Unfortunately, Panasonic has been one of the companies losing market share in cameras. Nothing they announced today is likely to change that (they also announced an LX-7 and other compact cameras). Of course, at their press conferences announcing the G5, they were quick to claim that mirrorless cameras will overtake DSLRs in unit volume by 2015 (claim now added to my Claims to Remember). The only problem I see with their rah-rah about mirrorless unit volume is that two players have 80%+ of the DSLR volume and both of them will be participating in mirrorless, as well. Meanwhile, there are six other major players in mirrorless.
So let's crunch Panasonic's estimates for a moment. Panasonic estimates overall 2015 DSLR sales at 11.8m. Split that 45%, 35, 15, 5 to Canon, Nikon, Sony, Pentax. Mirrorless are estimated to be 12.2m in that year. Split that, hmm, how do we split that? Let's be magnanimous and say m4/3 has 40% of the market split equally between Panasonic and Olympus, with Canon, Nikon, and Sony all collecting only 15% shares. It won't happen that way, but bear with me. That puts Panasonic's volume at 2.4m units out of an interchangeable lens camera market of 24m, or a 10% market share. That's being magnanimous.
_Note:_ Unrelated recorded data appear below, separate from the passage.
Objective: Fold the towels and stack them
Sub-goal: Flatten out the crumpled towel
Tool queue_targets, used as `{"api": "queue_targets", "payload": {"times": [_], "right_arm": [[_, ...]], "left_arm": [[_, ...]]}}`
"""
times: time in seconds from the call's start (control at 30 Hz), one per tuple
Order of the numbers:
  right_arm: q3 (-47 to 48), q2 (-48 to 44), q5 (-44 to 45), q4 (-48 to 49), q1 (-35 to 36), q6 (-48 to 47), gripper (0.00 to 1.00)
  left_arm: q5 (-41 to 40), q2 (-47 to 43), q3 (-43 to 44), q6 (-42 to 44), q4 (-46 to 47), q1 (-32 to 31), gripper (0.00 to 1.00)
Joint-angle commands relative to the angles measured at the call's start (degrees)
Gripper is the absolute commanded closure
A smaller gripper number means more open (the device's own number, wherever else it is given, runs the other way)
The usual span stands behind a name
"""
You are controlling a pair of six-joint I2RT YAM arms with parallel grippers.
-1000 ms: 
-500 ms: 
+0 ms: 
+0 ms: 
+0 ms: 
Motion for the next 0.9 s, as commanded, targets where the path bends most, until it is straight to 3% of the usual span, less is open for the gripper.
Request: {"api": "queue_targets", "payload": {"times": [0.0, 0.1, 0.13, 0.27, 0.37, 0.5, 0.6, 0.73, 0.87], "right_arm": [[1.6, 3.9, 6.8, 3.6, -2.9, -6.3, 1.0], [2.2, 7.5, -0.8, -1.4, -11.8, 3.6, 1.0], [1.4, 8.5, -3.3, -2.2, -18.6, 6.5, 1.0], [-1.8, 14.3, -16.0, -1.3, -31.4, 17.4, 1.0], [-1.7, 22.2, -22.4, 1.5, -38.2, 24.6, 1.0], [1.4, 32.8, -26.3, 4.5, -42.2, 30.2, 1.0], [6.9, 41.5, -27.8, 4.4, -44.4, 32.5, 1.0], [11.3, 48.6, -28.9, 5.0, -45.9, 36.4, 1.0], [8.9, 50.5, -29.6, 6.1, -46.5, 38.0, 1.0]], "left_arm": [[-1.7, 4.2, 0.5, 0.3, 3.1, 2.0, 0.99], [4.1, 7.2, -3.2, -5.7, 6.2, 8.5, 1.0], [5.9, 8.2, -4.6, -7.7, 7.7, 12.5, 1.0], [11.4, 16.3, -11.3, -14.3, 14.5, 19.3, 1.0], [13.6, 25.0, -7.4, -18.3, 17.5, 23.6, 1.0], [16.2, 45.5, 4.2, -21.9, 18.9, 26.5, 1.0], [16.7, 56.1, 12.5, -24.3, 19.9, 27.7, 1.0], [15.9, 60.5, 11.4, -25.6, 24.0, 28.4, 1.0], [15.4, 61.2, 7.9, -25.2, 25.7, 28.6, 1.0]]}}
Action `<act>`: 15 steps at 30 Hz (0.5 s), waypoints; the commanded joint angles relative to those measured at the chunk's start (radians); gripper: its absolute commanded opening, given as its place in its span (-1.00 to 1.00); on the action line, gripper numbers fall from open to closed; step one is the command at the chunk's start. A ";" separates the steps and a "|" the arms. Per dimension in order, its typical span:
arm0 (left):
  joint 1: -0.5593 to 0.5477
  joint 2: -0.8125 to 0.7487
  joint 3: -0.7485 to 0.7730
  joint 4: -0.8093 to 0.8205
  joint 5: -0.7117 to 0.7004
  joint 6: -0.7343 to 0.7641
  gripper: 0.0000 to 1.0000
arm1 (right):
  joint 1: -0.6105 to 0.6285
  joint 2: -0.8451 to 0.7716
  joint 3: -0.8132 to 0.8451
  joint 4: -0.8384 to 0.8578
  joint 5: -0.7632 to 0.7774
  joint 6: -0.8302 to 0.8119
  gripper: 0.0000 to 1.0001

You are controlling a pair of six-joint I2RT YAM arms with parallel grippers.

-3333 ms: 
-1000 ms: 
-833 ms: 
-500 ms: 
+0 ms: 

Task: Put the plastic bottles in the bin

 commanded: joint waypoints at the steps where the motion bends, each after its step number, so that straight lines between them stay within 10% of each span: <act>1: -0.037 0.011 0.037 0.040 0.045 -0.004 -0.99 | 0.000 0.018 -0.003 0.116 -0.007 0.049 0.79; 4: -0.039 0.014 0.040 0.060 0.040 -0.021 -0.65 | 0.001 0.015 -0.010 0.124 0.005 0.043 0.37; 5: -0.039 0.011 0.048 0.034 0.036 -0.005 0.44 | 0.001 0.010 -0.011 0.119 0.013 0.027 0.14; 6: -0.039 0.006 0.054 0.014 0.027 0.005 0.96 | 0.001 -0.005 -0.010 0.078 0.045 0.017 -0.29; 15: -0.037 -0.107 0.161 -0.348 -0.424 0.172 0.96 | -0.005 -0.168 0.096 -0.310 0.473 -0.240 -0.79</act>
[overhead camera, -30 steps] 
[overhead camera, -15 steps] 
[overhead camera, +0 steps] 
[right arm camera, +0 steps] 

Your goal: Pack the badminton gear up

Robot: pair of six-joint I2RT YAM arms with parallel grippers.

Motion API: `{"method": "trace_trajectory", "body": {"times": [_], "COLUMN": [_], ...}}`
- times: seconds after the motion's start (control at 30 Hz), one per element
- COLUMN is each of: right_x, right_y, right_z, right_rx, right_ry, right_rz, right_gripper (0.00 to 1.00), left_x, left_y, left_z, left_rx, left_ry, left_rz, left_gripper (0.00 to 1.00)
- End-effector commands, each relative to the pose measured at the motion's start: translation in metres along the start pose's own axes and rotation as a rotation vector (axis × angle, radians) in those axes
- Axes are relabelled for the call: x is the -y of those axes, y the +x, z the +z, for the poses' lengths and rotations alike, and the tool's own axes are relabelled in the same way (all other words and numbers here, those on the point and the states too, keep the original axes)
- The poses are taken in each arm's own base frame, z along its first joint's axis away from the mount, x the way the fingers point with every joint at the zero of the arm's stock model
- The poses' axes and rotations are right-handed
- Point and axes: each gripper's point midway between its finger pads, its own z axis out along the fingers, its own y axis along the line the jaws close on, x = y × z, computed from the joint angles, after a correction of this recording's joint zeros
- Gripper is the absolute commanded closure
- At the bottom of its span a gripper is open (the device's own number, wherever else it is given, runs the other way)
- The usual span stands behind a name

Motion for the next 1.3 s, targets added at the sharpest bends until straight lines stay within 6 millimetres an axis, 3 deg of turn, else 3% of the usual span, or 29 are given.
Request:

Canon in that scenario is still at 7.1m units, or about 30% of the market. In short, under what I'd consider a wickedly successful Panasonic scenario (and disastrous for Canon), it still doesn't crack the duopoly nut.
That's really the problem I've been pointing out all along. It takes a wild disruption to break Canon/Nikon in the interchangeable lens camera market. The G5 isn't it (just as the G3, GF3, GX1, and GF5 weren't it), so we wait patiently for the next announcement.